6

I want to match the output np array with the features to make a new pandas dataframe

Here is my pipeline:

from sklearn.pipeline import Pipeline
# Categorical pipeline
categorical_preprocessing = Pipeline(
[
    ('Imputation', SimpleImputer(missing_values=np.nan, strategy='most_frequent')),
    ('Ordinal encoding', OrdinalEncoder(handle_unknown='use_encoded_value', unknown_value=-1)),
]
)
# Continuous pipeline
continuous_preprocessing = Pipeline(
[
     ('Imputation', SimpleImputer(missing_values=np.nan, strategy='mean')),
     ('Scaling', StandardScaler())
]
)
# Creating preprocessing pipeline
preprocessing = make_column_transformer(
     (continuous_preprocessing, continuous_cols),
     (categorical_preprocessing, categorical_cols),
)
# Final pipeline
pipeline = Pipeline(
[('Preprocessing', preprocessing)]
)

Here is how I call it:

X_train = pipeline.fit_transform(X_train)
X_val = pipeline.transform(X_val)
X_test = pipeline.transform(X_test)

Here is what I get when trying to get the feature names:

pipeline['Preprocessing'].transformers_[1][1]['Ordinal encoding'].get_feature_names()

OUT:

AttributeError: 'OrdinalEncoder' object has no attribute 'get_feature_names'

Here is a SO question that was similar: Sklearn Pipeline: Get feature names after OneHotEncode In ColumnTransformer

Kevin
  • 3,077
  • 6
  • 31
  • 77

1 Answers1

6

Point is that, as of today, some transformers do expose a method .get_feature_names_out() and some others do not, which generates some problems - for instance - whenever you want to create a well-formatted DataFrame from the np.array outputted by a Pipeline or ColumnTransformer instance. (Instead, afaik, .get_feature_names() was deprecated in latest versions in favor of .get_feature_names_out()).

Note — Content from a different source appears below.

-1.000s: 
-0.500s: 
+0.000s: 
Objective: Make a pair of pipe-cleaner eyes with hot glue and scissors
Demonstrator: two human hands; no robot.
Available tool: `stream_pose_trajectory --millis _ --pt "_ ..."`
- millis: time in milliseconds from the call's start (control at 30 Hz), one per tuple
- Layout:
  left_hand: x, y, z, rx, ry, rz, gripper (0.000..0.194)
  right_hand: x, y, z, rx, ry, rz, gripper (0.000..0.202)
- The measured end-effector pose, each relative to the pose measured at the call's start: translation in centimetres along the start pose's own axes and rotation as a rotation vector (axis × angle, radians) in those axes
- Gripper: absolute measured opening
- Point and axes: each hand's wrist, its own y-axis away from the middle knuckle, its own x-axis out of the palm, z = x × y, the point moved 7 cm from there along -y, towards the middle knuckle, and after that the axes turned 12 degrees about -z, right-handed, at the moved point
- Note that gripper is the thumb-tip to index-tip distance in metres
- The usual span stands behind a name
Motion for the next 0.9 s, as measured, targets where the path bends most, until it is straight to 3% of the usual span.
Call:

For what concerns the transformers that you are using, StandardScaler belongs to the first category of transformers exposing the method, while both SimpleImputer and OrdinalEncoder do belong to the second. The docs show the exposed methods within the Methods paragraphs. As said, this causes problems when doing something like pd.DataFrame(pipeline.fit_transform(X_train), columns=pipeline.get_feature_names_out()) on your pipeline, but it would cause problems as well on your categorical_preprocessing and continuous_preprocessing pipelines (as in both cases at least one transformer lacks of the method) and on the preprocessing ColumnTransformer instance.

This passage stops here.